§ **Source material**:
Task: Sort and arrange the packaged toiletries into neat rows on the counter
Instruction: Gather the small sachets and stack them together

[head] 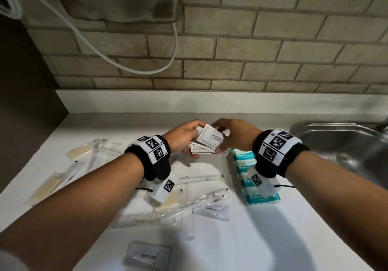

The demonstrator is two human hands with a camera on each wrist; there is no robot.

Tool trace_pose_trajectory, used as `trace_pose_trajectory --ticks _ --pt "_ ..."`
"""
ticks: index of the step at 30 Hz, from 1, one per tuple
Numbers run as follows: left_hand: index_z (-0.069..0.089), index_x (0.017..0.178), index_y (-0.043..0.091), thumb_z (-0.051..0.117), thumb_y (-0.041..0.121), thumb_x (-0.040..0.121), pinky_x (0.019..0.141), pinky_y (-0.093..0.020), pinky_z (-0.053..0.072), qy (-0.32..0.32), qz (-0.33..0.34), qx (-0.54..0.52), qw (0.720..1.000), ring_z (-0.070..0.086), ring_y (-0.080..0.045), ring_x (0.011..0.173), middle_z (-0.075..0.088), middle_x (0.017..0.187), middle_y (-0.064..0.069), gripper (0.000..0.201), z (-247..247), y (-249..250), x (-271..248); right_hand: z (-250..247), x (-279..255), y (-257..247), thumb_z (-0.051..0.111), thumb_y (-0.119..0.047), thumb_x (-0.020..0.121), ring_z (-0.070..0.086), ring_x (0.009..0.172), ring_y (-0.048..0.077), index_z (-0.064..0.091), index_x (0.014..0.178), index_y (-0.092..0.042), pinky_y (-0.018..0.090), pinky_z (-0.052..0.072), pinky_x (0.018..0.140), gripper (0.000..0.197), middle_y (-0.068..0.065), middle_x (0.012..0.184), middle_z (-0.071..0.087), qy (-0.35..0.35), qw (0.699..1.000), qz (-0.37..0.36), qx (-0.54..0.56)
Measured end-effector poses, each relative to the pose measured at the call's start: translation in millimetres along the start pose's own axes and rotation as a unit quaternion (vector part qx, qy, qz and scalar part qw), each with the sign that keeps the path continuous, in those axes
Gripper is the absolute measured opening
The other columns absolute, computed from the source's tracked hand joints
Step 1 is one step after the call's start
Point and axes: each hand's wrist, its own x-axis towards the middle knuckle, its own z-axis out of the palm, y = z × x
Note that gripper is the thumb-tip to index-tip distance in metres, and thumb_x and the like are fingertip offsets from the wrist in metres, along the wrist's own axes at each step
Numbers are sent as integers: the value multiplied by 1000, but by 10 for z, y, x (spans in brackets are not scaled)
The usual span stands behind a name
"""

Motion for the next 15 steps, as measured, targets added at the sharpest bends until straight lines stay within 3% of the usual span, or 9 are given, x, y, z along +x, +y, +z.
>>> trace_pose_trajectory --ticks 2,3,5,6,7,9,11,13,15 --pt "65 104 16 35 9 94 70 -41 53 7 -9 -32 999 67 -33 86 69 99 -17 32 38 15 -17 9 -16 -24 83 -22 70 59 98 17 62 119 -19 25 41 80 53 1 114 67 -13 999 -3 -39" --pt "66 103 16 38 20 97 69 -40 53 6 -13 -38 999 66 -34 89 70 101 -17 28 45 31 -22 15 -16 -45 83 -23 71 59 95 18 64 114 -17 26 42 78 47 2 109 68 -12 999 -1 -53" --pt "64 107 19 48 42 97 62 -34 53 -4 -13 7 1000 64 -27 91 69 104 -9 29 68 37 -66 59 -45 -70 83 -27 71 60 93 20 64 107 -13 27 44 75 43 2 100 67 -4 998 2 -56" --pt "61 112 21 55 43 94 59 -31 54 -2 -4 55 998 63 -21 90 66 107 -6 29 70 14 -93 89 -72 -86 84 -29 70 61 92 21 63 108 -13 27 44 75 47 2 98 66 -1 999 4 -45" --pt "59 115 22 61 36 92 58 -28 55 3 12 98 995 63 -17 87 65 108 -4 27 65 -11 -118 118 -101 -103 85 -31 68 61 94 22 60 116 -14 27 45 76 56 2 101 66 0 999 7 -31" --pt "57 115 22 64 23 92 54 -23 55 22 34 141 989 61 -12 74 64 100 -3 24 11 -95 -176 201 -201 -144 86 -41 64 60 106 22 44 137 -16 30 47 87 88 5 122 60 6 999 15 -29" --pt "57 112 19 64 19 92 57 -30 58 52 39 136 989 60 -14 69 64 93 -5 21 -74 -168 -273 288 -357 -169 86 -54 56 53 122 26 26 148 -15 39 46 100 116 8 141 44 4 998 30 -63" --pt "56 111 17 64 17 92 61 -37 59 96 52 127 986 60 -17 72 63 96 -10 20 -192 -219 -374 408 -546 -163 85 -59 53 47 130 28 15 151 -17 44 43 105 128 8 149 32 -48 994 43 -93" --pt "55 111 16 63 16 92 54 -29 60 129 66 125 982 61 -16 72 62 100 -13 20 -296 -238 -477 597 -720 -142 85 -56 54 42 134 29 6 153 -24 43 42 106 130 6 151 26 -127 981 29 -142"
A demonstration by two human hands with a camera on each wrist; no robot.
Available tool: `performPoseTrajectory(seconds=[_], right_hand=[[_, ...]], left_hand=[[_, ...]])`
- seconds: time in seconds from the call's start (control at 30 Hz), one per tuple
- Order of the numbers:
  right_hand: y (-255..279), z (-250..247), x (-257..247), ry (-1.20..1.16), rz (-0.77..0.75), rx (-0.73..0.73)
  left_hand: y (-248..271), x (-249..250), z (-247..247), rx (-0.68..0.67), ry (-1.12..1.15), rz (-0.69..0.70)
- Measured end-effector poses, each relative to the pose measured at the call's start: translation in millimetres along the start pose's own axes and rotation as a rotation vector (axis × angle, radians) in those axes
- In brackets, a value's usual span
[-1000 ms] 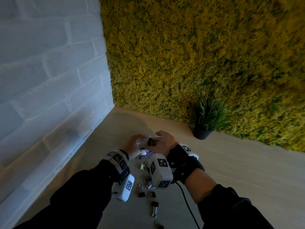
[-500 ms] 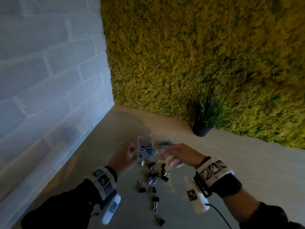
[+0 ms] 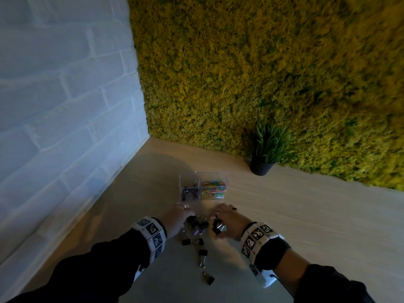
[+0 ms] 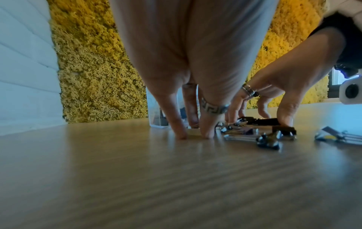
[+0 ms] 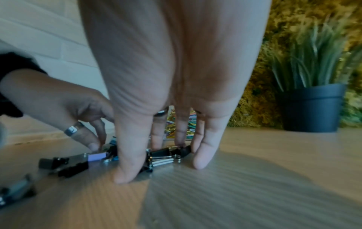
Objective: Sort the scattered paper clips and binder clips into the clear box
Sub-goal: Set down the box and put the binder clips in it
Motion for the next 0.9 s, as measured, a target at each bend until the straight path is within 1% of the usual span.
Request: performPoseTrajectory(seconds=[0.07, 0.2, 0.27, 0.37, 0.43, 0.5, 0.53, 0.63, 0.73, 0.83, 0.9], right_hand=[[4.0, 2.6, 3.2, -0.039, 0.030, 0.016], [6.0, 3.8, 3.8, -0.097, 0.098, 0.076], [7.5, 5.1, 1.4, -0.044, 0.147, 0.057], [4.6, 4.4, -5.1, 0.031, 0.207, 0.036], [1.8, 4.6, -7.2, 0.111, 0.216, 0.016], [-0.2, 2.1, -5.0, 0.176, 0.225, 0.001], [-0.2, -0.9, -5.4, 0.207, 0.208, 0.001], [3.2, -8.6, -5.2, 0.088, 0.222, 0.015], [2.5, -12.0, 0.5, -0.050, 0.251, 0.071], [0.6, -11.9, 12.4, -0.258, 0.308, 0.177], [2.8, -11.7, 24.0, -0.340, 0.332, 0.237]], left_hand=[[2.4, -1.4, 1.2, 0.015, -0.002, -0.002], [5.4, -4.4, 8.8, -0.031, -0.040, -0.056], [6.8, -2.1, 8.8, -0.047, -0.046, -0.090], [6.6, -1.8, 5.7, -0.028, 0.047, -0.123], [8.2, -1.5, 4.4, -0.063, 0.101, -0.127], [8.2, 2.0, 4.6, -0.089, 0.063, -0.107], [7.3, 4.9, 4.3, -0.076, 0.041, -0.095], [2.6, 7.3, 7.2, -0.016, 0.041, -0.089], [0.8, 6.3, 6.1, 0.030, 0.051, -0.074], [0.6, 1.9, 3.2, 0.044, 0.135, -0.085], [1.4, -4.7, 0.6, 0.067, 0.256, -0.107]])
Point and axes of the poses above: each hand's wrist, its own y-axis away from the middle knuckle, its own z-axis out of the palm, x = y × z, the point moved 6 cm from there along -y, towards the middle knuckle, and after that the axes turned 10 degrees about x, right-handed, at the moved point
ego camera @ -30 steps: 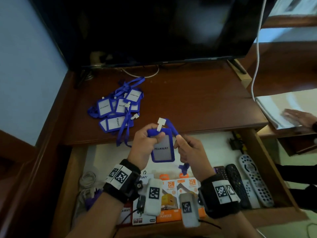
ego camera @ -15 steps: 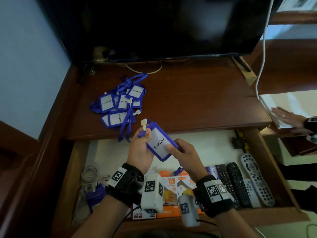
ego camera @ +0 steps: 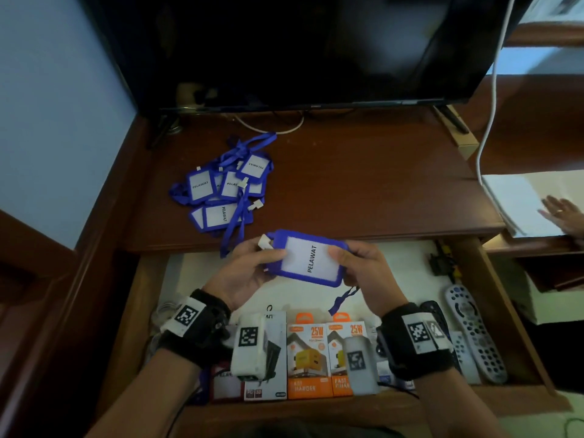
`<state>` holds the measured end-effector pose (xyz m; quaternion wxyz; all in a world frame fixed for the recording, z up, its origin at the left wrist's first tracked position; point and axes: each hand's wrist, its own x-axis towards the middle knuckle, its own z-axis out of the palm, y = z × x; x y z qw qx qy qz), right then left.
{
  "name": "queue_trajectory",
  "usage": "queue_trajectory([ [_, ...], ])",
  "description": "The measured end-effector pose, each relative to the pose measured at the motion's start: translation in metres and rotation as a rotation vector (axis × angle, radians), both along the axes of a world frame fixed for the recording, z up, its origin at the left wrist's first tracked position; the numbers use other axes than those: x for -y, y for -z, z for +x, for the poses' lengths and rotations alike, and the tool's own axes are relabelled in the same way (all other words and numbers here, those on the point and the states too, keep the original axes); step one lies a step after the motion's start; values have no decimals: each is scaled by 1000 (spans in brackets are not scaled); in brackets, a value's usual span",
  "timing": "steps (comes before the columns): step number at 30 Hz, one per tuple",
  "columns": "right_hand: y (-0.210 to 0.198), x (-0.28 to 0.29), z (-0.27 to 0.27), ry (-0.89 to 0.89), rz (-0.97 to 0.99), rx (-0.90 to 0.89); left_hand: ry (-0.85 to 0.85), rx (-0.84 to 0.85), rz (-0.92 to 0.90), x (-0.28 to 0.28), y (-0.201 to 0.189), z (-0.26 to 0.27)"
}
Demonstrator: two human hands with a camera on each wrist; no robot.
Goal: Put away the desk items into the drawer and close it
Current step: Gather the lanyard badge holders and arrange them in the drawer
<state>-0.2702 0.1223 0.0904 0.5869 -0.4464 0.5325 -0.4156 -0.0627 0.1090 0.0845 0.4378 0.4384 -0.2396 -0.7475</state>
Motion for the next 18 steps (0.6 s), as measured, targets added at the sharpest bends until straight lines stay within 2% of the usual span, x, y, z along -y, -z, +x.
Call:
queue_trajectory([
  [2,-4,0,-3,-25,13,8,173,167,-57,1,-1,10],
  [5,-8,-1,-3,-29,46,63,367,510,-204,3,-7,20],
  [7,-9,-3,-2,-17,62,100,498,646,-302,3,-12,21],
  [9,-10,-3,-2,-1,81,128,589,662,-343,1,-14,19],
  [13,-8,-2,-3,74,108,167,612,627,-340,-1,-11,14],
  [18,-3,-6,1,114,135,84,466,687,-297,-7,0,5],
])
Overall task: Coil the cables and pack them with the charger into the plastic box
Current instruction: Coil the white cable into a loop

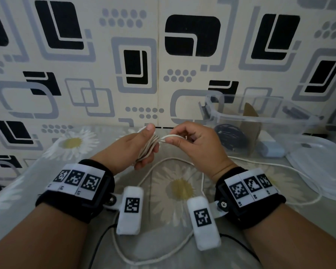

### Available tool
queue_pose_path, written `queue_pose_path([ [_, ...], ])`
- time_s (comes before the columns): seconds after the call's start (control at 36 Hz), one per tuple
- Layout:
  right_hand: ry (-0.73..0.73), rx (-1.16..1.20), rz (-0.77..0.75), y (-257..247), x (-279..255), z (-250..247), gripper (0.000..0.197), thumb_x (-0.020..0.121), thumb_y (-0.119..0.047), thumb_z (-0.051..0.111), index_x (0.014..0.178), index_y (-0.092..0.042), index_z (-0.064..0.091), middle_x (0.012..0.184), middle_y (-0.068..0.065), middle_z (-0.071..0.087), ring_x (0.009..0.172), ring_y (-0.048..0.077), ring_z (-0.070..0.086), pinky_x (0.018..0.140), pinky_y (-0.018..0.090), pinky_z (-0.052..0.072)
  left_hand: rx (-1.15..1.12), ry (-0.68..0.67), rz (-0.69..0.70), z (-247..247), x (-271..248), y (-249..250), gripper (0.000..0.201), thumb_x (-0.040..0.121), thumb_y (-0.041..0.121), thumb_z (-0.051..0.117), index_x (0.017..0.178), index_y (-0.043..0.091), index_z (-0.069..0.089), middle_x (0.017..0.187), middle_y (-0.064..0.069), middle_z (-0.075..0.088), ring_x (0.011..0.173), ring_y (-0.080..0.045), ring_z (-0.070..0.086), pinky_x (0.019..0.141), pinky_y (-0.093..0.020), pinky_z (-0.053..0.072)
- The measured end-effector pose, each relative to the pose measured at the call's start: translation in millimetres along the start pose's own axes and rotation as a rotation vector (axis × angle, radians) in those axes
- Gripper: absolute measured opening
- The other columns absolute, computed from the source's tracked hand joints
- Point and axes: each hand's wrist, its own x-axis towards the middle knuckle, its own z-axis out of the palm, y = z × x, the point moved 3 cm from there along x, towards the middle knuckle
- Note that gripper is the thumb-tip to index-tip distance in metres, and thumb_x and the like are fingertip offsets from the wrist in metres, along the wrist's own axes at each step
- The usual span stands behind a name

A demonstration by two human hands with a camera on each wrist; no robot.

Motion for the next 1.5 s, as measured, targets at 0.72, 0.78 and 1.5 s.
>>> queue_pose_path([
  [0.72, -0.305, 0.122, 0.275, -9, -6, 14, 0.051, 0.088, -0.059, 0.027, 0.110, -0.030, 0.062, 0.109, -0.015, 0.065, 0.104, -0.006, 0.058, 0.099, 0.020, 0.042, -0.903, -0.440, 0.109, 12, 1, 1, 0.024, 0.086, 0.036, 0.067, 0.082, 0.013, 0.059, 0.048, 0.012, 0.025, 0.034, 0.000, 0.029, 0.064, -0.026, 0.051],
  [0.78, -0.304, 0.152, 0.254, -12, -6, 15, 0.052, 0.087, -0.056, 0.028, 0.111, -0.024, 0.060, 0.101, -0.015, 0.063, 0.091, -0.012, 0.057, 0.084, 0.010, 0.043, -0.973, -0.454, 0.108, 13, 3, 2, 0.023, 0.085, 0.036, 0.067, 0.080, 0.015, 0.059, 0.049, 0.011, 0.023, 0.034, 0.000, 0.027, 0.064, -0.025, 0.051],
  [1.5, -0.113, 0.216, 0.227, -2, 0, 26, 0.028, 0.092, -0.048, 0.041, 0.083, -0.037, 0.064, 0.075, -0.013, 0.065, 0.079, 0.010, 0.061, 0.079, 0.045, 0.052, -1.244, -0.515, 0.043, 27, 10, 2, 0.033, 0.096, 0.038, 0.040, 0.079, 0.013, 0.054, 0.046, 0.009, 0.041, 0.035, -0.006, 0.024, 0.066, -0.025, 0.050],
])
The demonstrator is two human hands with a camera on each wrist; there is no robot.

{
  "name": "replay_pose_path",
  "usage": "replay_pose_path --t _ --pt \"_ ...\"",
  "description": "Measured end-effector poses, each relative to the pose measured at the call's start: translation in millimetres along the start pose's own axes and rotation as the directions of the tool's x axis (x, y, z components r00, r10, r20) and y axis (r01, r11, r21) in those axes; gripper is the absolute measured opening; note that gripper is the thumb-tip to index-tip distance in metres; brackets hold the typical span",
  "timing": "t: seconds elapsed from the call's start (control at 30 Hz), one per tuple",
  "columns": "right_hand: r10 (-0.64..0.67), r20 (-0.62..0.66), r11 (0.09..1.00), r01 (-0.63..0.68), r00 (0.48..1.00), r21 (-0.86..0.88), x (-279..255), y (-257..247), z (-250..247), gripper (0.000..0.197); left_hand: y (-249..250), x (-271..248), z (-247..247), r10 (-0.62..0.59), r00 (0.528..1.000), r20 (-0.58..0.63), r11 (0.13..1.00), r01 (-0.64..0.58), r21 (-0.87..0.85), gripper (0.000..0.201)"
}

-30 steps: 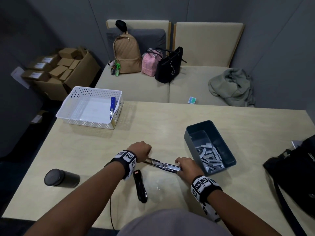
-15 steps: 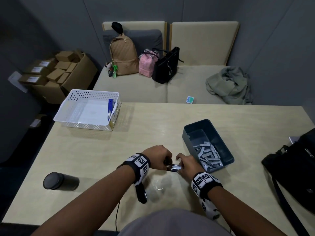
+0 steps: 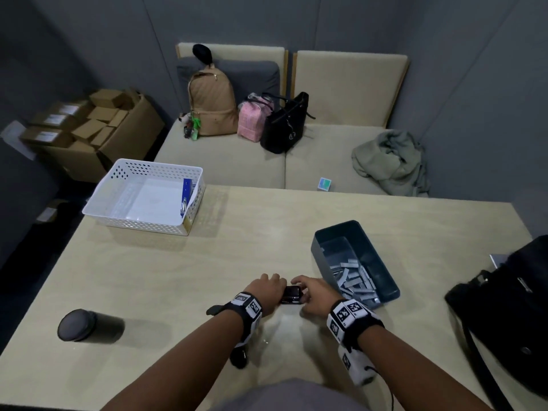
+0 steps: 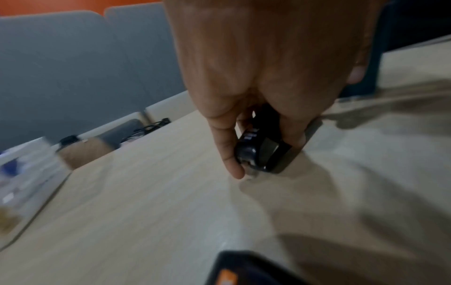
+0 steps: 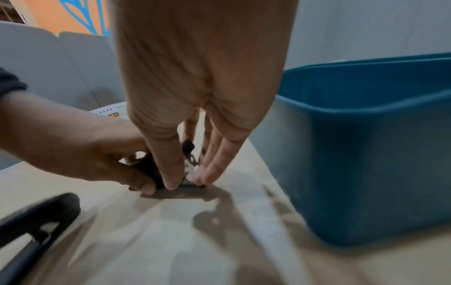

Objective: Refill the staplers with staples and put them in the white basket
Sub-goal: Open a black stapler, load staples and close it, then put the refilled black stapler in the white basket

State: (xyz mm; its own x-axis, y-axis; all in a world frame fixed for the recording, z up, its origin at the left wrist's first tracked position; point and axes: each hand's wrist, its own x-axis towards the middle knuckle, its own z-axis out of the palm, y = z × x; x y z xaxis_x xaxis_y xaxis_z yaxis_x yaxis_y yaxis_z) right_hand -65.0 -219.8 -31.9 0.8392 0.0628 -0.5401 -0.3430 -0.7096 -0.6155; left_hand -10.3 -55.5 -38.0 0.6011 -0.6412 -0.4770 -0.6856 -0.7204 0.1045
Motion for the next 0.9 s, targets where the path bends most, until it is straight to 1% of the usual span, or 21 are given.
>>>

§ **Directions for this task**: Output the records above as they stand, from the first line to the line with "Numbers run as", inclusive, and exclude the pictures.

§ **Task answer**:
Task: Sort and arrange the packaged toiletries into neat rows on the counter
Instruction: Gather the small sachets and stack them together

[head] 

The demonstrator is two human hands with a camera on each wrist; there is no robot.

Tool trace_pose_trajectory, used as `trace_pose_trajectory --ticks _ --pt "_ ..."`
"""
ticks: index of the step at 30 Hz, from 1, one per tuple
Numbers run as follows: left_hand: index_z (-0.069..0.089), index_x (0.017..0.178), index_y (-0.043..0.091), thumb_z (-0.051..0.117), thumb_y (-0.041..0.121), thumb_x (-0.040..0.121), pinky_x (0.019..0.141), pinky_y (-0.093..0.020), pinky_z (-0.053..0.072), qy (-0.32..0.32), qz (-0.33..0.34), qx (-0.54..0.52), qw (0.720..1.000), ring_z (-0.070..0.086), ring_y (-0.080..0.045), ring_x (0.011..0.173), middle_z (-0.075..0.088), middle_x (0.017..0.187), middle_y (-0.064..0.069), gripper (0.000..0.201), z (-247..247), y (-249..250), x (-271..248); right_hand: z (-250..247), x (-279..255), y (-257..247), thumb_z (-0.051..0.111), thumb_y (-0.119..0.047), thumb_x (-0.020..0.121), ring_z (-0.070..0.086), ring_x (0.009..0.172), ring_y (-0.048..0.077), index_z (-0.064..0.091), index_x (0.014..0.178), index_y (-0.092..0.042), pinky_y (-0.018..0.090), pinky_z (-0.052..0.072), pinky_x (0.018..0.140), gripper (0.000..0.197), middle_y (-0.068..0.065), middle_x (0.012..0.184), middle_z (-0.071..0.087), qy (-0.35..0.35), qw (0.699..1.000), qz (-0.37..0.36), qx (-0.54..0.56)

This output has come to an end.